Une soirée de plus, à contempler une glace sans profondeur, pâle reflet de ma propre existence narcissique et décousue. Quelques heures de plus, à me préparer pour un concert sauvage où ces tarés m’admireront en train de cracher ma rancœur et mes flammes. Encore une nuit de gâchée, sacrifiée à la débauche pitoyable de notre civilisation grouillante…
Pour Charles, il était largement temps que tout cela cesse : le spectacle, la notoriété, la débauche et la luxure, toute cette vanité qu’il traversait en souriant à la foule. Il en avait marre de combler les fantasmes de ses abrutis en mal d’excitations perverses dans le seul but de les voir hurler de plaisir quand il levait ses bras au ciel après un solo, marre d’être reconnu dans la rue, marre de cette vie.

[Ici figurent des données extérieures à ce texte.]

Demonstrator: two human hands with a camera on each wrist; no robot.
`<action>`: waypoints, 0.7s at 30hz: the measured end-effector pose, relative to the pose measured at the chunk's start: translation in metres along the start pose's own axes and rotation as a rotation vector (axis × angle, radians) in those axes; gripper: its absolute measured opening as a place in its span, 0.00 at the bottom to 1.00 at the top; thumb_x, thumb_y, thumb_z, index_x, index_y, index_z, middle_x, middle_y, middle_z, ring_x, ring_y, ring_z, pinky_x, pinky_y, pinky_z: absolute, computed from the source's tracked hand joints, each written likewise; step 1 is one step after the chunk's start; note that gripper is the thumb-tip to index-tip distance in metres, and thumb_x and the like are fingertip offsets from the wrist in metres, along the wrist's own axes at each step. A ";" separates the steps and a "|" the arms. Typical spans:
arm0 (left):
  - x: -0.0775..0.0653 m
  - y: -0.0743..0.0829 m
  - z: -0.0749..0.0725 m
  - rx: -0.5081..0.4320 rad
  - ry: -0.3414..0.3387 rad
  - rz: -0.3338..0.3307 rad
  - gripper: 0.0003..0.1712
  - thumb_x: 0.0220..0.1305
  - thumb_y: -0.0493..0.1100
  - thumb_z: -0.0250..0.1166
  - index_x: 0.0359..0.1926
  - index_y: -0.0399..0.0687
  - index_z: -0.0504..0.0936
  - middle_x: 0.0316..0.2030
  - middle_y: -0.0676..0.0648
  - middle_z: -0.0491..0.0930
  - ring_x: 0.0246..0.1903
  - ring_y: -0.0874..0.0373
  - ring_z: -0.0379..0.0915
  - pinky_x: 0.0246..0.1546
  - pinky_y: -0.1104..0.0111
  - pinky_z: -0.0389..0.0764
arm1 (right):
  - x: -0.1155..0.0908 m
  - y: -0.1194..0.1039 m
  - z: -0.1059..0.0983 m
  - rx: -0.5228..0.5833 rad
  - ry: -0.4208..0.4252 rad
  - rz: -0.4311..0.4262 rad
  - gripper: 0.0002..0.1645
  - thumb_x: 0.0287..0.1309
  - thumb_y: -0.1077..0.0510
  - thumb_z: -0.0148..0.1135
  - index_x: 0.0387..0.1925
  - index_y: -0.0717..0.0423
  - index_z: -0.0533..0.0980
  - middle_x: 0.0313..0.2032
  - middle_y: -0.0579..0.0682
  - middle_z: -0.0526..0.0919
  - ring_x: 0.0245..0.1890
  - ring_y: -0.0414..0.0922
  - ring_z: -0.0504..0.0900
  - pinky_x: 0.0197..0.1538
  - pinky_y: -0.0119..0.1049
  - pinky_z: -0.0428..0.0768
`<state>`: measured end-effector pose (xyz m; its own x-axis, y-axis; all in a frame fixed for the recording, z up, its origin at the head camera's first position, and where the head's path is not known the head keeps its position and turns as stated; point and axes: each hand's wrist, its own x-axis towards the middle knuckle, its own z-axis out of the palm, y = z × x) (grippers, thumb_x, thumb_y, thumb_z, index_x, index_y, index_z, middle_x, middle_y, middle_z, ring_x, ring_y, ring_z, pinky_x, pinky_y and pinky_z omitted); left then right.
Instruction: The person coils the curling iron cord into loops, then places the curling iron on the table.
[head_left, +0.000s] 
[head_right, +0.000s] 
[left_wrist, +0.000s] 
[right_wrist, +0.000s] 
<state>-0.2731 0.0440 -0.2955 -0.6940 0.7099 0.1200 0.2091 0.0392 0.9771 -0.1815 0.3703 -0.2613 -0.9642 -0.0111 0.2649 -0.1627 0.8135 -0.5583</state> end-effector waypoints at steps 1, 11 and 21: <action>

Ce soir c’était la dernière, et fuck au producteur, fuck aux fans, fuck aux allumés qui lui tenaient lieu de groupe, il se barrait pour de bon. Il était déjà riche, n’ayant pas flambé tous ses gains en alcool, drogue et filles, contrairement aux autres… Et puis n’est-il pas de notoriété générale que la mort d’un artiste est la meilleure façon de doubler les ventes ?
En prenant sa guitare, en montant sur scène, en saluant son public, il avait l’air sombre et résigné des grands du western, dans son long cache-poussière en cuir. Tandis que les quelques émos du public fondait devant tant de classe, il attaqua les arpèges mélancoliques de Heart Breaker. Lentement d’abord, les premières chansons furent d’une dureté froide qui calma les ardeurs de tous les excités du parterre. Mais le rythme s’accéléra, Charles reprit son énergie habituelle, passa sur des musiques plus rapides, et le public suivit, enfin satisfait dans ses attentes. En une symbiose parfaite, un crescendo d’adrénaline montait dans la salle entre le guitariste et ses fans, la musique dans un sens, les cris dans l’autre, en allers-retours incessants. Le batteur suait, les techniciens crachaient leur poumon, Charles semblait en transe. Et, à la 26ème chanson, après un solo de 8 minutes, il s’écroula. Sur le dos, sa guitare dans les mains, il avait les yeux clos et ne bougeait plus. Applaudissements, hurlements, sifflets, espoir, attente, doute, le public prit peur lorsqu’un médecin se rua sur scène pour emporter le musicien au calme.
Officiellement, il était mort maintenant, d’un arrêt cardiaque, et seule sa famille et son banquier était au courant de la supercherie, avec ordre de ne la révéler à personne. Il avait profité du premier moment d’inattention pour s’esquiver en douceur : qui aurait pensé à surveiller un mort ? La police devait sûrement rechercher un fan susceptible d’avoir enlevé son corps l’heure qu’il était, mais lui il était, bien vivant, sur le port. A pied, par le premier ae-tram venu, il était descendu pour s’embarquer discrètement et quitter cette ville qu’il espérait bien ne plus revoir de sitôt. Mais maintenant il se demandait où il voulait aller, pour y faire quoi, et surtout comment s’y prendre.